Een bijzonder pijnlijk voorbeeld van hoe er op hen werd neergekeken vind ik het volgende stukje:
Beaufighters waren berucht om hun neiging tot overtrek en hun onvoorspelbare gedrag in scherpe bochten, waardoor ze moeilijk te hanteren waren. Dit squadron had er zoveel problemen mee gehad dat de piloten weigerden er nog mee te vliegen. Dus was Skye opgetrommeld om hun te laten zien dat zelfs een vrouw met het toestel overweg kon. Zelfs een vrouw.
Niet te geloven toch…
Ondanks alle weerstand die er is zet Skye door en dat blijft niet onopgemerkt bij de grote bazen. Op een dag wordt ze gevraagd om zich aan te sluiten bij de Special Operations Executive (SOE), een organisatie die in het geheim agenten en saboteurs uitzond naar o.a. Frankrijk.
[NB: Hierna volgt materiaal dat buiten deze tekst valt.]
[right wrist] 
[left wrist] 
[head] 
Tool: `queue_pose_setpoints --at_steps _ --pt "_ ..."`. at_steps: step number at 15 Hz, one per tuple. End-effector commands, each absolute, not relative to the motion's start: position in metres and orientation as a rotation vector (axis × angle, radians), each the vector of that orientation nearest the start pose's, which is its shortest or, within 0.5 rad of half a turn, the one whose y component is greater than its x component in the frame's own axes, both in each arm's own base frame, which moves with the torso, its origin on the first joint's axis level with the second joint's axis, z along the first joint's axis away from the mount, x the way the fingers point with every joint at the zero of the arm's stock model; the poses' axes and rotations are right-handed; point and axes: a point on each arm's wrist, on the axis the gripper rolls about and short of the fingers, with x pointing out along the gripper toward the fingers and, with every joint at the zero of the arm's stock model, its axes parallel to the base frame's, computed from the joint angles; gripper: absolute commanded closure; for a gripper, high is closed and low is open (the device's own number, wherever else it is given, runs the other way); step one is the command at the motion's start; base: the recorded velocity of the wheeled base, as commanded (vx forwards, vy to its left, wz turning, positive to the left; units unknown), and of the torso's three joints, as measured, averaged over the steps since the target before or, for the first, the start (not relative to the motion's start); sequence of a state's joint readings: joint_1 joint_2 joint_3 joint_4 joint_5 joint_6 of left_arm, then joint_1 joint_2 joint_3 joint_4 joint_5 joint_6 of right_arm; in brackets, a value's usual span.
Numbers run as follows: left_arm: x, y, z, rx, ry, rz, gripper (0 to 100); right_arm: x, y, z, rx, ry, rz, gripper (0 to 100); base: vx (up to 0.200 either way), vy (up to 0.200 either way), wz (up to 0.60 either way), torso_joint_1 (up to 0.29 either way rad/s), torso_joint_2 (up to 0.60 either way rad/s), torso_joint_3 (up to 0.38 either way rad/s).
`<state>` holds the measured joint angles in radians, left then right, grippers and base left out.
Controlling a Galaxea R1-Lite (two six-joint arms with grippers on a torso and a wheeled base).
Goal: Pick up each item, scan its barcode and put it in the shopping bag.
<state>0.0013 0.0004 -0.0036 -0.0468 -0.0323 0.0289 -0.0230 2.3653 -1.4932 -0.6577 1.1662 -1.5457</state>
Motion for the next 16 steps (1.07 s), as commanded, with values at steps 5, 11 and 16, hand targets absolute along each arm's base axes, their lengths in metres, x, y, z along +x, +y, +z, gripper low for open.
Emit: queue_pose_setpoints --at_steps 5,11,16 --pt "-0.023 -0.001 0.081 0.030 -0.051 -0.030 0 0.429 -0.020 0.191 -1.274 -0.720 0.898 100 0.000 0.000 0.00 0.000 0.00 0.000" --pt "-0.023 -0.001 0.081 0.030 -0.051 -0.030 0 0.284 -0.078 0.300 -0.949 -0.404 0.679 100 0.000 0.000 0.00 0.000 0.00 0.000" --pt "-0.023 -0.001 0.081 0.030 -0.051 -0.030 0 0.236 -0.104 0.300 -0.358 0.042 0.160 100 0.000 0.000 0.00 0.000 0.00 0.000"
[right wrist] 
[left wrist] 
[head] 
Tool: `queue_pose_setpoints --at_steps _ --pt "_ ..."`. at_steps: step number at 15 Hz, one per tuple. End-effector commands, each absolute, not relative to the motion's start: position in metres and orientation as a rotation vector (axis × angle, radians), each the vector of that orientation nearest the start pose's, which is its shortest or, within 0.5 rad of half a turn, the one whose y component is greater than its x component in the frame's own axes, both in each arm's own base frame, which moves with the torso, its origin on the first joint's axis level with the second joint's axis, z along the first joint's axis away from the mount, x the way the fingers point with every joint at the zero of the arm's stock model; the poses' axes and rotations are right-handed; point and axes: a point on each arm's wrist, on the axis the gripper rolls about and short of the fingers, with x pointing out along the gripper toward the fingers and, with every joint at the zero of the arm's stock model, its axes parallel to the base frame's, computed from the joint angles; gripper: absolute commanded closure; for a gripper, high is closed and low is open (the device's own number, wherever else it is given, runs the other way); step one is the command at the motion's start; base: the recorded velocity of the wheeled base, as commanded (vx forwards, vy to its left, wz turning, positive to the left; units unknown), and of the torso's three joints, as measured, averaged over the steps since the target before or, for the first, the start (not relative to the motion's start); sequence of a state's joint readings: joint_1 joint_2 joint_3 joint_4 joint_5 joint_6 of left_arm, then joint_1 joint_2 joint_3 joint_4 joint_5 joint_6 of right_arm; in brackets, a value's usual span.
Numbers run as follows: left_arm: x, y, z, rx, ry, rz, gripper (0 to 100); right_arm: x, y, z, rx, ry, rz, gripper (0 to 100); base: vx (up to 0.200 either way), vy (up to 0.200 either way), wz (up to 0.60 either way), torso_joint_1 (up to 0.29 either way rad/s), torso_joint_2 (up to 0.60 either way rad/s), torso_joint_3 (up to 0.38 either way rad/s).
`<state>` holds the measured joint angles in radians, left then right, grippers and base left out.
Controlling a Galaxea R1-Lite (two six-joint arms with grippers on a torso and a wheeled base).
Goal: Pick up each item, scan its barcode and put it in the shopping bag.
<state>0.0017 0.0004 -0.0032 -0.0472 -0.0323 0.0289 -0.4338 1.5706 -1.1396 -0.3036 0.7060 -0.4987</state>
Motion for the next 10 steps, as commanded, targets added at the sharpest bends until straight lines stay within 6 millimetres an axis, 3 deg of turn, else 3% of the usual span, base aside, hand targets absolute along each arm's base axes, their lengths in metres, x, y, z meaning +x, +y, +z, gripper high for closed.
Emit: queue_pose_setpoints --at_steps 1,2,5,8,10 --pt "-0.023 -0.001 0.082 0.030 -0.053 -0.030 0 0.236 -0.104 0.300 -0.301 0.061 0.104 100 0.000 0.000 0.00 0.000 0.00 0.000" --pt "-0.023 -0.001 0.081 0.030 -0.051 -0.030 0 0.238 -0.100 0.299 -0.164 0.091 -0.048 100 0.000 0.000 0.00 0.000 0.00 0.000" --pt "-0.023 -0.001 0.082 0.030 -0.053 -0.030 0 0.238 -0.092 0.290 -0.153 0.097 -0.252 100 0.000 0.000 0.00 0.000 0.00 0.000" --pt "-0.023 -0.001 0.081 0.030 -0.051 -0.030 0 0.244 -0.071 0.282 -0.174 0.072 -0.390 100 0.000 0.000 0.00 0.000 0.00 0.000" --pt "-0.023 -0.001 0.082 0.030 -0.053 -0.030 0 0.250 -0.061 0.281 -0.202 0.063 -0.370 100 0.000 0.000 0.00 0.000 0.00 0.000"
Wat dit boek extra interessant maakt is dat er een tweede verhaallijn in zit, die zicht afspeelt in 2012. Dit deel gaat over Kat, die modeconservator is en via haar grootmoeder in het bezit komt van een indrukwekkende collectie haute couturejaponnen van Dior. Hoe komt haar grootmoeder hieraan? En waarom zijn ze weggestopt in een bungalow in Cornwall?
Twee op het oog totaal verschillende verhaallijnen dus, maar de schrijfster weet ze verrassend vloeiend in elkaar over te laten lopen. Echt een aanrader dit boek, reserveer hem maar gauw!